Word for word, please restate the line containing "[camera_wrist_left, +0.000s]" and all the lines that follow it to the end of the data.

** Information provided follows **

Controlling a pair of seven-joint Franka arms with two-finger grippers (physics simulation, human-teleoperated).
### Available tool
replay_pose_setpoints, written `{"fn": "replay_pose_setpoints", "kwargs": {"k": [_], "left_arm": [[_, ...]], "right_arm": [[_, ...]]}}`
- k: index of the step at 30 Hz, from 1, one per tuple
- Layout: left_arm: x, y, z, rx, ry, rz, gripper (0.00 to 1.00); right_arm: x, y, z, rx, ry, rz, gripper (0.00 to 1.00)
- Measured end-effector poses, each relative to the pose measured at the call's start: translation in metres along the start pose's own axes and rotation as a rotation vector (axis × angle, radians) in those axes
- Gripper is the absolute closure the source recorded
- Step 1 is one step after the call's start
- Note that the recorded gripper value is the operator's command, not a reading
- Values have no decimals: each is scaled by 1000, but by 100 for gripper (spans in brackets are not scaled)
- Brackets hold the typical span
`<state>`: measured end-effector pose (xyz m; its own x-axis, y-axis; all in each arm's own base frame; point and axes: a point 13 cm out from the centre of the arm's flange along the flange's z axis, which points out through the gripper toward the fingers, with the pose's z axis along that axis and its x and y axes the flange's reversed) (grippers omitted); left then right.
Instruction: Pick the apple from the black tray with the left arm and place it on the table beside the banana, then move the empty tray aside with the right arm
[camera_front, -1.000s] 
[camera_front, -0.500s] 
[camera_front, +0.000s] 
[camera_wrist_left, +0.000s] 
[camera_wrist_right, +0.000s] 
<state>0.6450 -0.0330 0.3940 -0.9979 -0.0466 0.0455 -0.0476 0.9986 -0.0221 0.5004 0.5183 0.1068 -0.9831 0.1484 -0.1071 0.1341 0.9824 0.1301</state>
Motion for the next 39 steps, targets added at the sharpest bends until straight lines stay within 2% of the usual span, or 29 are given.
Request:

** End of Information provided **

Solution to this problem »
[camera_wrist_left, +0.000s] 
[camera_wrist_right, +0.000s] 
<state>0.6450 -0.0330 0.3940 -0.9979 -0.0466 0.0455 -0.0476 0.9986 -0.0221 0.5004 0.5183 0.1068 -0.9831 0.1484 -0.1071 0.1341 0.9824 0.1301</state>
Motion for the next 39 steps, targets added at the sharpest bends until straight lines stay within 2% of the usual span, or 29 are given.
Request:

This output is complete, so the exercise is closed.